● Prompt: Up to and including the line with "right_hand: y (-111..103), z", return every line from the start of the entries below exactly.

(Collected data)

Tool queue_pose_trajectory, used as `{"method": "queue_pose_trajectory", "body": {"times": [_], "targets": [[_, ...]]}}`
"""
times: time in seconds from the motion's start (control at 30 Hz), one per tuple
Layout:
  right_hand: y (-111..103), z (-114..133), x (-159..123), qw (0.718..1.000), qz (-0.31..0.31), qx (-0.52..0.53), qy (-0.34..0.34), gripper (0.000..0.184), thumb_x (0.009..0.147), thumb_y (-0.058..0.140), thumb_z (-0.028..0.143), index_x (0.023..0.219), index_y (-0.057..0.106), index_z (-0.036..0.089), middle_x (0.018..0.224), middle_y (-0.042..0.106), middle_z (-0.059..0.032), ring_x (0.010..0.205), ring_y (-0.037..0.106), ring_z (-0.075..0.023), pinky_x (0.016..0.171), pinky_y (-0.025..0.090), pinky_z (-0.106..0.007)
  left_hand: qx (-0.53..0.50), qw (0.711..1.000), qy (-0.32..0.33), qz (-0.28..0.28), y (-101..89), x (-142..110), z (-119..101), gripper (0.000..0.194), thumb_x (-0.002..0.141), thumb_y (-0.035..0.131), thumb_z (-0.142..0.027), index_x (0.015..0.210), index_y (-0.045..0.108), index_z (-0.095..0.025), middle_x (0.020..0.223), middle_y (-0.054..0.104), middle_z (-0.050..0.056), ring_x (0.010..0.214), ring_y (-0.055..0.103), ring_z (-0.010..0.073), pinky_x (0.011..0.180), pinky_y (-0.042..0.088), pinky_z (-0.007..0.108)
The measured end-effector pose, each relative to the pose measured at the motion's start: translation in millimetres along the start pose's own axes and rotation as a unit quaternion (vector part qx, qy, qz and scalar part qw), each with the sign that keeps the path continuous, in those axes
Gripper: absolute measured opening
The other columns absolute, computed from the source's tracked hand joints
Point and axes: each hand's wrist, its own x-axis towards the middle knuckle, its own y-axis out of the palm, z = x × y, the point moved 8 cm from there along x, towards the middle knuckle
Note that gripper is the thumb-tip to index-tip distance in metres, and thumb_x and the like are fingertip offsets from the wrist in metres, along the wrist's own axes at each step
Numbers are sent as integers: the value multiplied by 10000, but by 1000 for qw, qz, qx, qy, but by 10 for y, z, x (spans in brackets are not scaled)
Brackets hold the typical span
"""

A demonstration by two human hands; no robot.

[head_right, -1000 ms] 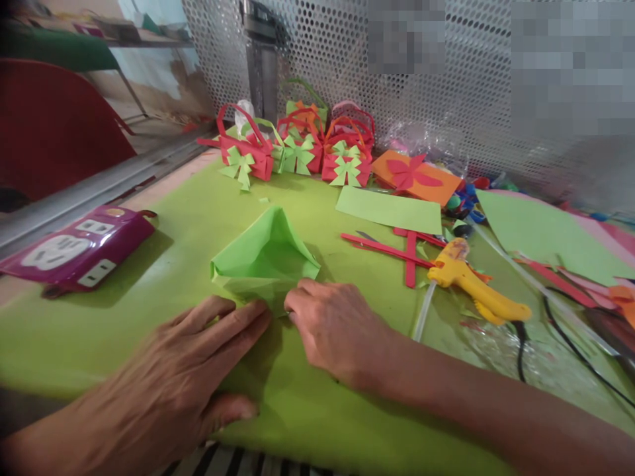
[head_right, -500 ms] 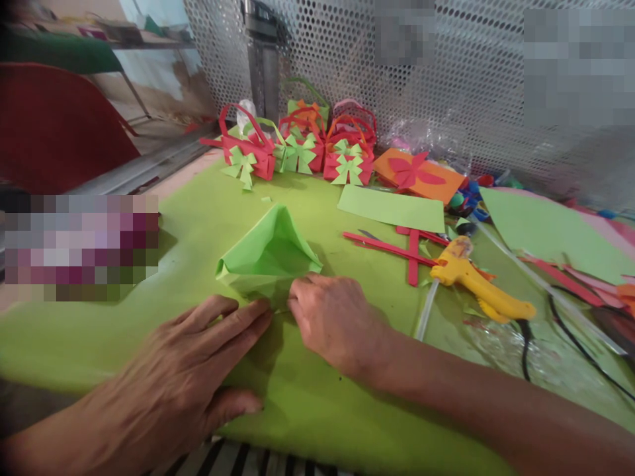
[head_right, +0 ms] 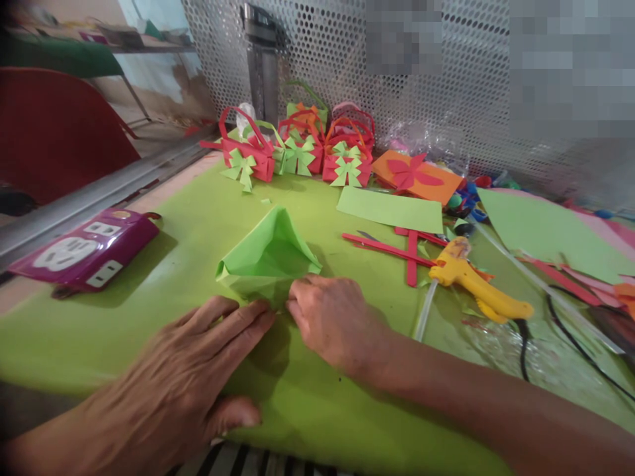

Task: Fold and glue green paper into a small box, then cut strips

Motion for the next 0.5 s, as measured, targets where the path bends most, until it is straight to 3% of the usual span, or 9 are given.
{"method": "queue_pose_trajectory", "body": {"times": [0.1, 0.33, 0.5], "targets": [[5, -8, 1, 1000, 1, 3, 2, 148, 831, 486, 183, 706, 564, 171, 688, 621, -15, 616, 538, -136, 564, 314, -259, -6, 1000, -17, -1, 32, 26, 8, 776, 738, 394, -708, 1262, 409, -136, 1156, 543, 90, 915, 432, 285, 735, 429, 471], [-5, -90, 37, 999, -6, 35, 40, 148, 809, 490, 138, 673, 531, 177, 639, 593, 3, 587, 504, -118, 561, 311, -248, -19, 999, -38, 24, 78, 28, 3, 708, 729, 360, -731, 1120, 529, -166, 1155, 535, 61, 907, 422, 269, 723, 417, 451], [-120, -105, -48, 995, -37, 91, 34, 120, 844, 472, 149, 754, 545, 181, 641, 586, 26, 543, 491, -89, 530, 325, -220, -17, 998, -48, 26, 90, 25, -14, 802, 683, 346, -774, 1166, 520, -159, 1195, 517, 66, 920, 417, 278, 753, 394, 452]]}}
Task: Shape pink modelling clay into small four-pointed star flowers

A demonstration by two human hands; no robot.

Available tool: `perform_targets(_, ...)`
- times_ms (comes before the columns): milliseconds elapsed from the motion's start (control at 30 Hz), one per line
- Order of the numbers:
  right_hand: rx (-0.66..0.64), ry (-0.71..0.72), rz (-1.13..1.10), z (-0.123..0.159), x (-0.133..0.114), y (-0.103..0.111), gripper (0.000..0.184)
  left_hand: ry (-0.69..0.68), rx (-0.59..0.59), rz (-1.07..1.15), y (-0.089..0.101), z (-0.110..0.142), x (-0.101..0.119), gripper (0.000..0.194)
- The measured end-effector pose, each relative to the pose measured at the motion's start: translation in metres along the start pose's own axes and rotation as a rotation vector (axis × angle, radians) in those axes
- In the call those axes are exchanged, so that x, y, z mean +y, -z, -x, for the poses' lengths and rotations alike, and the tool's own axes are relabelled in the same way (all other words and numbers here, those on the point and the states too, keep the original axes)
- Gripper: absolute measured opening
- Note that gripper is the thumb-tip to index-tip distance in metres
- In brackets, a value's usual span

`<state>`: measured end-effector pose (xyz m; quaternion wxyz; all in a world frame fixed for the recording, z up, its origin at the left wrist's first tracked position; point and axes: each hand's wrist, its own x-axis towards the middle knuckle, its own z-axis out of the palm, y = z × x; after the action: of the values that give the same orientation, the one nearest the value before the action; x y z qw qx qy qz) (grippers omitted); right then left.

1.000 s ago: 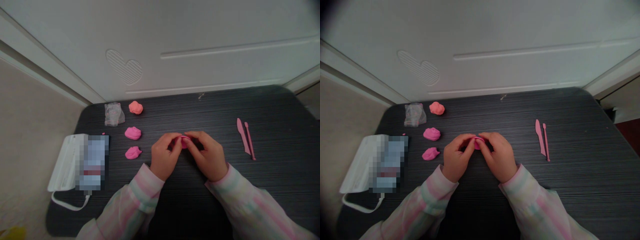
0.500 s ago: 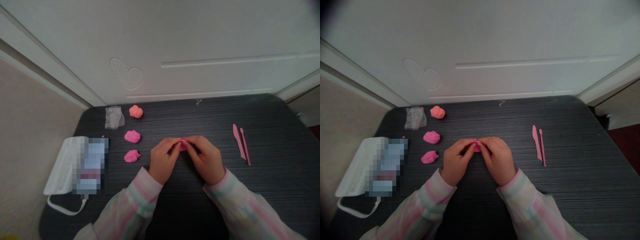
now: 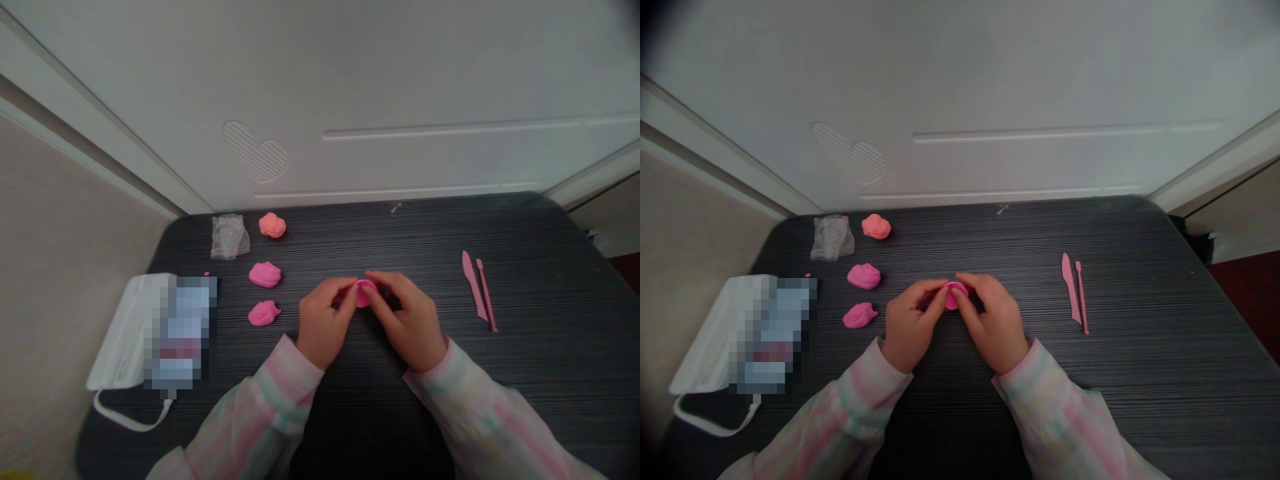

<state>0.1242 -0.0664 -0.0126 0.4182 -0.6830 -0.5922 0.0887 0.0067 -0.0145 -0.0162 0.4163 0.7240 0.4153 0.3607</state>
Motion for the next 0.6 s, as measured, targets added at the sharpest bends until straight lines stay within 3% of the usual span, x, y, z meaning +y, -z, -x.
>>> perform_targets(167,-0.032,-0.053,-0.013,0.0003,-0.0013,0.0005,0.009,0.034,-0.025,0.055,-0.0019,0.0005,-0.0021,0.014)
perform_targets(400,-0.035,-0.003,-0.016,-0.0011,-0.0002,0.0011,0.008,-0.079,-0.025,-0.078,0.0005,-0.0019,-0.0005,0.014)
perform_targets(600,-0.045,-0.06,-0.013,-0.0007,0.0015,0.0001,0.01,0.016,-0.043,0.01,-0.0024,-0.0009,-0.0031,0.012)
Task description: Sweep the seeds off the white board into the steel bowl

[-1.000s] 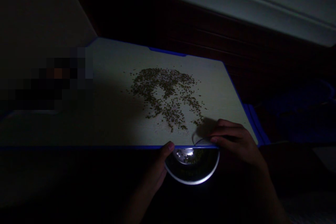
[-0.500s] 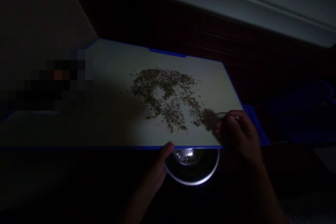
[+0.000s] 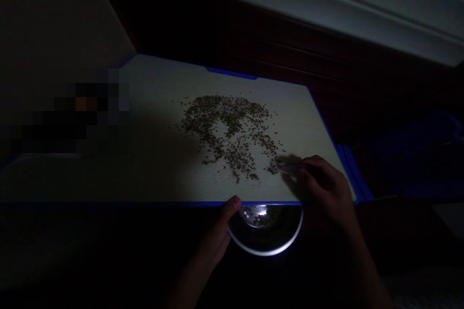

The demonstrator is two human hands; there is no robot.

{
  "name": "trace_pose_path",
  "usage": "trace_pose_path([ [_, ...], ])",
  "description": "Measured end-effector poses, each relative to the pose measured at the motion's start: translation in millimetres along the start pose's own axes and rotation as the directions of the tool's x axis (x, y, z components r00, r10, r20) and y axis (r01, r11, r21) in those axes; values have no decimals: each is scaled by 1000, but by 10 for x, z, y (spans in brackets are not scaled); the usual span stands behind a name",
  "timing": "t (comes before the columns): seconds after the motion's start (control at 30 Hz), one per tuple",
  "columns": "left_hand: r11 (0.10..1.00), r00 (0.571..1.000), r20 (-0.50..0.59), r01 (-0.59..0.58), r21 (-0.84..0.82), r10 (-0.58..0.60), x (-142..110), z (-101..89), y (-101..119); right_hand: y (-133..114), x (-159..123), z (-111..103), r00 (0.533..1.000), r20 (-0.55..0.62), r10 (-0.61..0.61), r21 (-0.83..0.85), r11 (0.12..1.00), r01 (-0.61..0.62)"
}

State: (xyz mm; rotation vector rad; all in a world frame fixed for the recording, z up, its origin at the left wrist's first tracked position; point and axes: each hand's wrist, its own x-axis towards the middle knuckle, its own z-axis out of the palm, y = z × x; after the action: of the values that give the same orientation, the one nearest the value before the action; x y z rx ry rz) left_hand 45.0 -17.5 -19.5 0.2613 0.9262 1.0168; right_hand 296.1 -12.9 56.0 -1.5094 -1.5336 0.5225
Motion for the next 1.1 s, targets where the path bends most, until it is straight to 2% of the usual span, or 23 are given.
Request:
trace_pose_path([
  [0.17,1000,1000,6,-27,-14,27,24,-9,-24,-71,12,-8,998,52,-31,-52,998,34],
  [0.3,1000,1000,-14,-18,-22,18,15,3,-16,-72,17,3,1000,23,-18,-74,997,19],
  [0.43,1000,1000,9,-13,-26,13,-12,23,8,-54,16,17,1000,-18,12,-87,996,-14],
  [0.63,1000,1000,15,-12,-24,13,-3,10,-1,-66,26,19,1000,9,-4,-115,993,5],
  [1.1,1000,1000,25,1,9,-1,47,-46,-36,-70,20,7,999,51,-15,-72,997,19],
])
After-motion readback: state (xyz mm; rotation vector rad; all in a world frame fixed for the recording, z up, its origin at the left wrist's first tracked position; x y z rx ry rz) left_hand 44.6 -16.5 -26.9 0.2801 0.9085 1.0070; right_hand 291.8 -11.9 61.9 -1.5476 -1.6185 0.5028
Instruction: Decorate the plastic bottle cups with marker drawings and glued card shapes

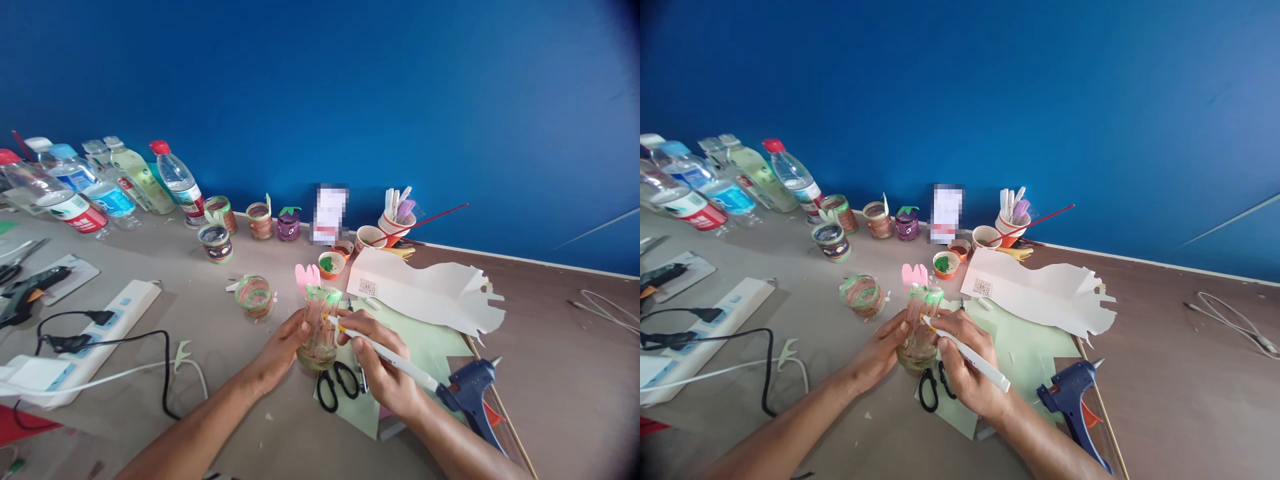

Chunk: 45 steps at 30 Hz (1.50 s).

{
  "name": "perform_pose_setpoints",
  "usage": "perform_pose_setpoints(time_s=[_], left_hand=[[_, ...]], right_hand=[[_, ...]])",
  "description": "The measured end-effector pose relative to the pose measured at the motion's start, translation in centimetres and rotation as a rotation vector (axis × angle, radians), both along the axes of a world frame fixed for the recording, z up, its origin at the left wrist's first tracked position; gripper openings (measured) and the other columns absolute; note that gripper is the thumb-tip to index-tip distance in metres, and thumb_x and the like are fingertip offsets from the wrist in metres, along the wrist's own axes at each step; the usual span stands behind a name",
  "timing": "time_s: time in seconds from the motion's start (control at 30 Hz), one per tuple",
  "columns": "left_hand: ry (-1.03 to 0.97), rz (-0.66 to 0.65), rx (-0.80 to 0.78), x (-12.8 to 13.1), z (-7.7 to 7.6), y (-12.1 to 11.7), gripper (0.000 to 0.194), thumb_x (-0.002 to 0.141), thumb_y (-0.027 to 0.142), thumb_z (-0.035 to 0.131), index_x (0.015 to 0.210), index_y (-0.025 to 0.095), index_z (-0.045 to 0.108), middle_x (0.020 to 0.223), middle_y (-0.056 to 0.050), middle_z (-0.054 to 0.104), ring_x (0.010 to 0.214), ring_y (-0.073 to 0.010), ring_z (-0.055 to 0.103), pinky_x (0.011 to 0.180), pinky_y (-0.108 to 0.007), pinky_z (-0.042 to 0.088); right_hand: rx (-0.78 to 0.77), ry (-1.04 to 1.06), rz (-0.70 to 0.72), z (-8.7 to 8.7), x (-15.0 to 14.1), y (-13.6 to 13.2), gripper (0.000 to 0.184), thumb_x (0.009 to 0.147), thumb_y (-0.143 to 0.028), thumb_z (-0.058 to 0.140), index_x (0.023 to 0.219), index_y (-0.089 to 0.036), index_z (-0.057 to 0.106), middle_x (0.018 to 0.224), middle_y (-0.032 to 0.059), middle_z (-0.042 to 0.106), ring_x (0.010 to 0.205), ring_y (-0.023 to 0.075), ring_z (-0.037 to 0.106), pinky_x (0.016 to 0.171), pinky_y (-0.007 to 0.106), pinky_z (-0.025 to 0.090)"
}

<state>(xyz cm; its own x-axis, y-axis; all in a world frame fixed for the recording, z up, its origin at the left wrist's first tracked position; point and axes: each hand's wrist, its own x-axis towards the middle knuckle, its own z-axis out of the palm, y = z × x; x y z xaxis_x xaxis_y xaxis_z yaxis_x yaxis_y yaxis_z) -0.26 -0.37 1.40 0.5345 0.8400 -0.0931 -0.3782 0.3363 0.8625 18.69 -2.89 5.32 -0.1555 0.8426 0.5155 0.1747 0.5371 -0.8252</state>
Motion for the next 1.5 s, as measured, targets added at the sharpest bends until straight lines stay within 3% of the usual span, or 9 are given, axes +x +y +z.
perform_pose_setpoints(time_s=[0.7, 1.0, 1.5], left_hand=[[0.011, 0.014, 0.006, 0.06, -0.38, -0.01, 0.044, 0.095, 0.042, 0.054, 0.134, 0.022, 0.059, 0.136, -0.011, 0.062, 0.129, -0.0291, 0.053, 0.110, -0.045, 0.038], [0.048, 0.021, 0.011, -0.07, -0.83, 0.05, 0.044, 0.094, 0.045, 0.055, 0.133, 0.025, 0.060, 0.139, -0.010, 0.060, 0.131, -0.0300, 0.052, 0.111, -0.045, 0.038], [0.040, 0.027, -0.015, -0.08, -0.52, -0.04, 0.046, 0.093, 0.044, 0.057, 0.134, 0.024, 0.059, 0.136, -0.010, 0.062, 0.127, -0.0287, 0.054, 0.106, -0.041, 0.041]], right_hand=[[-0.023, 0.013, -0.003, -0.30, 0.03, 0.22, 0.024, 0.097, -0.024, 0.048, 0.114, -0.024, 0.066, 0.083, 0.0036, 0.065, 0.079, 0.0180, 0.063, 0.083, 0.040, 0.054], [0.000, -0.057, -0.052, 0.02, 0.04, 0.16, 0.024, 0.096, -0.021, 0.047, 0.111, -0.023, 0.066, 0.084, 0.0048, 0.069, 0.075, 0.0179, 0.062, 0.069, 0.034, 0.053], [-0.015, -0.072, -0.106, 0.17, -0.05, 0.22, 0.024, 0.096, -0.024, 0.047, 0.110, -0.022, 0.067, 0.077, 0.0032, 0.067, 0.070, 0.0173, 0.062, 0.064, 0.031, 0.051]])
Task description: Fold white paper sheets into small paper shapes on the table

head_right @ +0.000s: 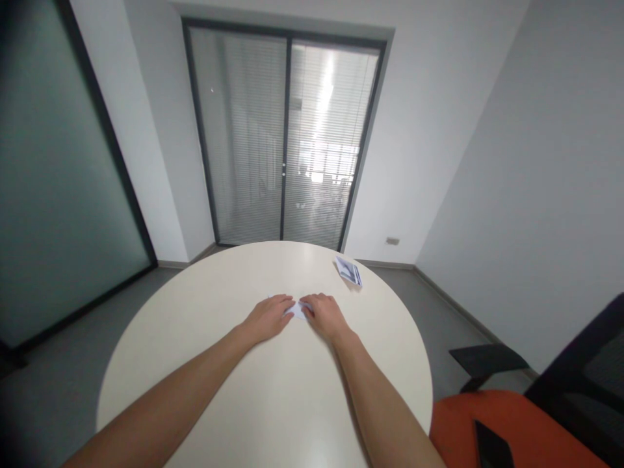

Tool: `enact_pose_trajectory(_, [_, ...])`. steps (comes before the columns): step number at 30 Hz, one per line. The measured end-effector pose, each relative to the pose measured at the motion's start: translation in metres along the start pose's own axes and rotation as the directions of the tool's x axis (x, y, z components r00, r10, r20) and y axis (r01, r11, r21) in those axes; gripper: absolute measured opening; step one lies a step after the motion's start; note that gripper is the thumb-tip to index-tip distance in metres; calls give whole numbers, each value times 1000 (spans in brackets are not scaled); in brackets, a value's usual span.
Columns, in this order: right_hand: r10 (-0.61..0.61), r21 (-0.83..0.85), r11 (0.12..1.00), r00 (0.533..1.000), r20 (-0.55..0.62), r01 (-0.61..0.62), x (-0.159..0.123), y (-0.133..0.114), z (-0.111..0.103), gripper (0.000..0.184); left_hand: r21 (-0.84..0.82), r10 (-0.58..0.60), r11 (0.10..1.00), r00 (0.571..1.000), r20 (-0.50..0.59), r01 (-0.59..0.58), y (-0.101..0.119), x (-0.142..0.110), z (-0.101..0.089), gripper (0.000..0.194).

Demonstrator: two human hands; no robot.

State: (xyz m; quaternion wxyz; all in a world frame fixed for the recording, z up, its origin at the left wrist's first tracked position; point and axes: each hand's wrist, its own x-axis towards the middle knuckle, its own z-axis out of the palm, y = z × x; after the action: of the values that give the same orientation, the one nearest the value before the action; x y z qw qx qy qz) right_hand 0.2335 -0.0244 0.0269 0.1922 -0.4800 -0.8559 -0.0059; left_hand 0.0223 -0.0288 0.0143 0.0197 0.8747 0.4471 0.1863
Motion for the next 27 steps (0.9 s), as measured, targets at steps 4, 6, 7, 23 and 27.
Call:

● Written solution:
Tool queue_pose_trajectory, used as `{"method": "queue_pose_trajectory", "body": {"times": [_], "targets": [[_, ...]]}}`
"""
times: time in seconds from the motion's start (control at 30 Hz), one per tuple
Layout:
  right_hand: y (-111..103), z (-114..133), x (-159..123), qw (0.718..1.000), qz (-0.31..0.31), qx (-0.52..0.53), qy (-0.34..0.34), gripper (0.000..0.184), thumb_x (0.009..0.147), thumb_y (-0.058..0.140), thumb_z (-0.028..0.143), index_x (0.023..0.219), index_y (-0.057..0.106), index_z (-0.036..0.089), middle_x (0.018..0.224), middle_y (-0.042..0.106), middle_z (-0.059..0.032), ring_x (0.010..0.205), ring_y (-0.037..0.106), ring_z (-0.075..0.023), pinky_x (0.016..0.171), pinky_y (-0.025..0.090), pinky_z (-0.106..0.007)

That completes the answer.